Given the lack of a strong behavioural phenotype despite the strong activation observed in the immunohistochemistry experiments, I have recently set out to further validate the functionality of these constructs to assess the extent of the activation of individual neurons within the DRN and whether this leads to network-level effects. To test this, I have measured the effect of CNO on the individual firing patterns of large numbers of neurons in the DRN in anaesthetised SERT-Cre mice by using state of the art multiunit recording with 32-channel silicon probes. This is the first time this method has been applied to characterise the effect of chemogenetically activating discrete populations of neurons within the DRN. This method has the advantage of providing data from a much larger group of neurons than can be achieved with more traditional wire electrodes as each silicon probe has many contacts that each act as an individual point of measurement. This increases the number of neurons that are recorded from and so increases the likelihood of recording from cells expressing the DREADDs as well as other non-DREADD expressing neurons. In preliminary ongoing experiments we have found that CNO seems to elicit opposing effects in neurons within the same animal which depends on the type of neuron being recorded. Thus, slow, regular firing neurons, typically thought to be serotonin neurons, seemed to not respond to CNO treatment while some slow irregular firing units showed an increase in their firing rate when compared to baseline. These differences may be due to not all the neurons recorded expressing DREADD receptors, but could also reflect downstream changes to the activity of the area in response to the altered activity of a small population of neurons that express the inserted receptors. These experiments continue and will also be extended to vGAT-Cre mice. It is therefore expected that a vast increase in the number of subjects analysed will enable us to identify an increase in activation in putative serotonin and/or GABA neurons, something that will be assisted by other ongoing work in the lab to produce a better picture of how these populations of neurons behave electrically.

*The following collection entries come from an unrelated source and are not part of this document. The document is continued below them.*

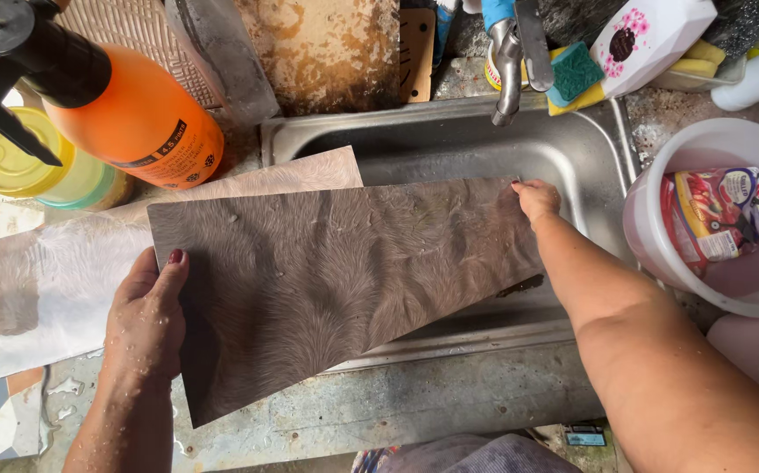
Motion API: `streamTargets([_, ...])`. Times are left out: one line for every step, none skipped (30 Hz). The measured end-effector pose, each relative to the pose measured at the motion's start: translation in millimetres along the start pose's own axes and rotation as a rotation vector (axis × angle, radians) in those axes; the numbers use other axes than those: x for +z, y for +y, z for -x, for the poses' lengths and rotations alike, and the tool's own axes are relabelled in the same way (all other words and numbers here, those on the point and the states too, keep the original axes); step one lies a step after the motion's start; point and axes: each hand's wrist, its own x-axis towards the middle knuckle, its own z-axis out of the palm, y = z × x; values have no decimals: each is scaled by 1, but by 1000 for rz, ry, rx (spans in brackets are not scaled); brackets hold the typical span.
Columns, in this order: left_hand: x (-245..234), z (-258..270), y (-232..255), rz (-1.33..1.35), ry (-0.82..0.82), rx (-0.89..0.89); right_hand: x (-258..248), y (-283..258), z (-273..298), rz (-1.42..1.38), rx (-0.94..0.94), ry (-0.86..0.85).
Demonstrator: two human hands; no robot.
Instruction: The person washes rectangular tiles by hand in a sink, applying water and scrubbing the surfaces with a sponge before setting them aside.
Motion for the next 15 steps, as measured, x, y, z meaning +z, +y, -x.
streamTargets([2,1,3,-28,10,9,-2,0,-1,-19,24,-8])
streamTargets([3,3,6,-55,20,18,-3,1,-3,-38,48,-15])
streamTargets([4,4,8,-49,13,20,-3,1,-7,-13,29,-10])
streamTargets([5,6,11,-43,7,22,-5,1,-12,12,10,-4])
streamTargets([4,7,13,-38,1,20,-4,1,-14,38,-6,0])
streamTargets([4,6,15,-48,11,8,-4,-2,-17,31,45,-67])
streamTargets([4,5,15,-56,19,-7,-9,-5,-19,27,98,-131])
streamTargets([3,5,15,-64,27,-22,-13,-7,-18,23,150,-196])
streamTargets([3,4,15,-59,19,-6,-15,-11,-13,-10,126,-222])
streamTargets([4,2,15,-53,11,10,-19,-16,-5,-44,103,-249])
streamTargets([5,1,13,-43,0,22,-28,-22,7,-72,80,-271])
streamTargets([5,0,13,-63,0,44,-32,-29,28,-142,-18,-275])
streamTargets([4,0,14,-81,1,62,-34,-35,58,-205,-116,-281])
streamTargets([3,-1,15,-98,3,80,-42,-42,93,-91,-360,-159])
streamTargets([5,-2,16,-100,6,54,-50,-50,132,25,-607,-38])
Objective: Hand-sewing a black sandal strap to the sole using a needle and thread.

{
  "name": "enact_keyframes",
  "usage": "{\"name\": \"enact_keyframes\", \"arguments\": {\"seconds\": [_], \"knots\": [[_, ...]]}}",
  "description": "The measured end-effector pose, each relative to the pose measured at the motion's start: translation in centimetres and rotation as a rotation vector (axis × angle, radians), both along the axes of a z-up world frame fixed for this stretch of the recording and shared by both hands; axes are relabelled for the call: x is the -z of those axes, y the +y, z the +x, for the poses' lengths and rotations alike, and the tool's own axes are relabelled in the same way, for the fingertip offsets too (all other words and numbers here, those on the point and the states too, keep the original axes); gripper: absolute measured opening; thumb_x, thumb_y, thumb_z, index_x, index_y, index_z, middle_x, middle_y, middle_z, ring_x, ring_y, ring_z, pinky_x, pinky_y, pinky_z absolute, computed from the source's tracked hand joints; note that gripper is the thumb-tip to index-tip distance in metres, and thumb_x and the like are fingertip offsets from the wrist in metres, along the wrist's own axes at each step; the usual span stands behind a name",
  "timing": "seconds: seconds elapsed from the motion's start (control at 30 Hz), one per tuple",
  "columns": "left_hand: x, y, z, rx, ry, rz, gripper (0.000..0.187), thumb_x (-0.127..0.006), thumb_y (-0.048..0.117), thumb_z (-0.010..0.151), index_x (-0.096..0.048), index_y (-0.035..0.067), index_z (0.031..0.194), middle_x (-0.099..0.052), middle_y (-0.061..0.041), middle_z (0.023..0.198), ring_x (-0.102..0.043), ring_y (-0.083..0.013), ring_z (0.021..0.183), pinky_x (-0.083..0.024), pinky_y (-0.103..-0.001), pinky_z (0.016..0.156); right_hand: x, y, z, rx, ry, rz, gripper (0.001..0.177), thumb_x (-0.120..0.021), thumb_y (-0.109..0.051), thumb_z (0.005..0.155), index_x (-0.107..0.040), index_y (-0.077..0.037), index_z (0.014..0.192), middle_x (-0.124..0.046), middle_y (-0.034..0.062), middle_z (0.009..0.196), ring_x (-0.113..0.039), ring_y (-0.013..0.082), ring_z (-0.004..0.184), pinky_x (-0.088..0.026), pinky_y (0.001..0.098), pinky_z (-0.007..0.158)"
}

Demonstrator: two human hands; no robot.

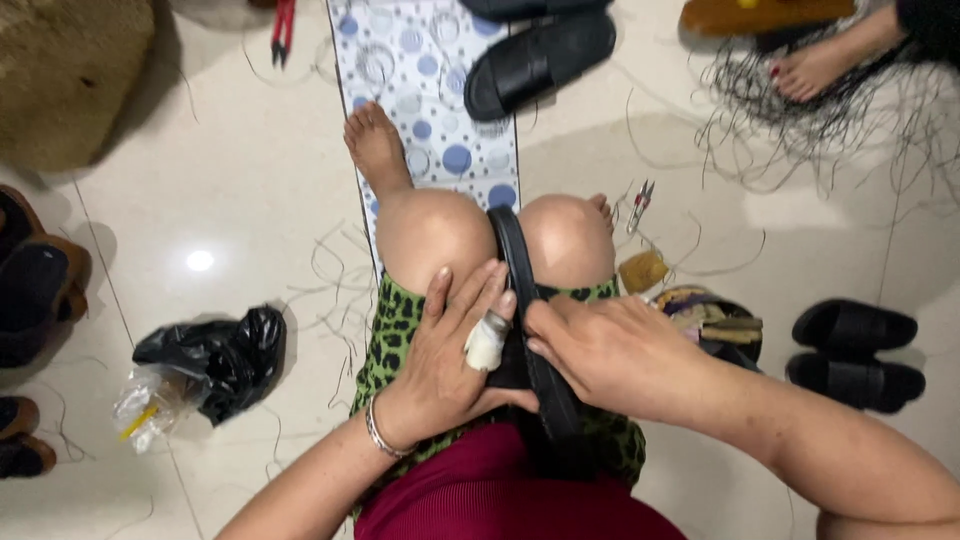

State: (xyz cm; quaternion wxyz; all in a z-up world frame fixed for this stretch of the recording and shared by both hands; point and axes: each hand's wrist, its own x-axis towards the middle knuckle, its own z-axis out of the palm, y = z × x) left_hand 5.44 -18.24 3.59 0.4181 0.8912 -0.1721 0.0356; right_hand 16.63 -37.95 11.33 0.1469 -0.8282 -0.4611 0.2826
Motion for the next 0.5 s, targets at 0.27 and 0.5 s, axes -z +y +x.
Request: {"name": "enact_keyframes", "arguments": {"seconds": [0.27, 0.5], "knots": [[-2.0, 2.6, -6.4, -0.311, -0.076, 0.220, 0.010, -0.077, 0.015, 0.085, -0.070, 0.012, 0.091, -0.062, 0.000, 0.079, -0.059, -0.0211, 0.089, -0.038, -0.046, 0.098, -1.1, -1.6, 0.4, 0.100, 0.021, 0.081, 0.012, -0.065, -0.023, 0.094, -0.060, -0.014, 0.099, -0.070, 0.0025, 0.078, -0.068, 0.0249, 0.054, -0.054, 0.0412, 0.046], [-4.5, 0.1, -7.7, -0.252, 0.790, -1.364, 0.022, -0.080, 0.008, 0.083, -0.072, -0.003, 0.100, -0.071, -0.014, 0.090, -0.065, -0.0182, 0.076, -0.057, -0.032, 0.074, -1.6, -0.1, 1.7, -0.079, -0.003, -0.183, 0.011, -0.064, -0.030, 0.095, -0.061, -0.018, 0.095, -0.071, 0.0023, 0.075, -0.068, 0.0301, 0.052, -0.058, 0.0451, 0.051]]}}
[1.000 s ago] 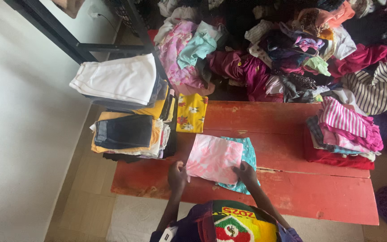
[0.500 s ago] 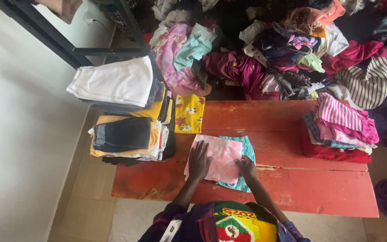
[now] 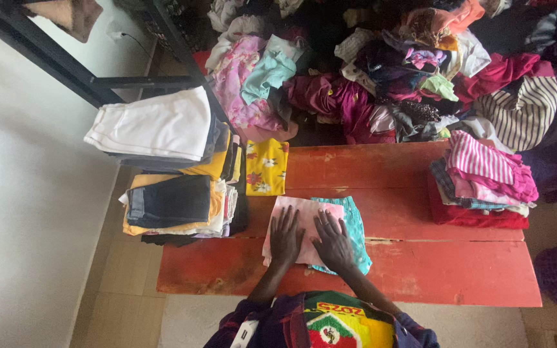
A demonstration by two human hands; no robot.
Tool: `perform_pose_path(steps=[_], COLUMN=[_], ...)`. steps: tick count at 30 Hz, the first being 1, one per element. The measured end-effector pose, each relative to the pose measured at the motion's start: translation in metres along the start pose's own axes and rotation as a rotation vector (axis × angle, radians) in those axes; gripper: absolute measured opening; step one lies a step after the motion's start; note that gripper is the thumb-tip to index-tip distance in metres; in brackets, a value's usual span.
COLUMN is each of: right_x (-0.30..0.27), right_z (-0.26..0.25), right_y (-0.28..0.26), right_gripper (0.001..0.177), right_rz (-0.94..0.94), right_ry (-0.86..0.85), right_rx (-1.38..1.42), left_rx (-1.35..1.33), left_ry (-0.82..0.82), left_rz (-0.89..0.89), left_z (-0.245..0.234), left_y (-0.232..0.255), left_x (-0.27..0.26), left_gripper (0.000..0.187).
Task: The person folds multiple pieces of clothing including a yellow shirt, a pair of blue patterned shorts, and several shirts, placing each one into a stack on a shelf.
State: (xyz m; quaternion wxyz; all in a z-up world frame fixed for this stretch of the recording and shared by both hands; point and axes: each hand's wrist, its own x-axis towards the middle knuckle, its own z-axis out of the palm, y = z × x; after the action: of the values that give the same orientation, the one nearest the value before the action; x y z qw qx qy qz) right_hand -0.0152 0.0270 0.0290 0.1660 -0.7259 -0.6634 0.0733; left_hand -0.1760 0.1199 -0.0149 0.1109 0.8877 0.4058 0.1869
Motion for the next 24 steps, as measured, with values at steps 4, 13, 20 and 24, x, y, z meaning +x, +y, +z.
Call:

Together, the data obtained in this project indicate the successful chemogenetic targeting of DRN serotonin neurons to explore the role of serotonin circuitry involved in anxiety and fear behaviour but that the role of DRN GABA neurons may be more important to the control of emotional behaviour than the serotonin neurons themselves. These results will help better understand the mechanisms underlying the control of emotional behaviour and may contribute to identify better candidates for treatments aimed at ameliorating psychiatric conditions in which emotional behaviour is altered.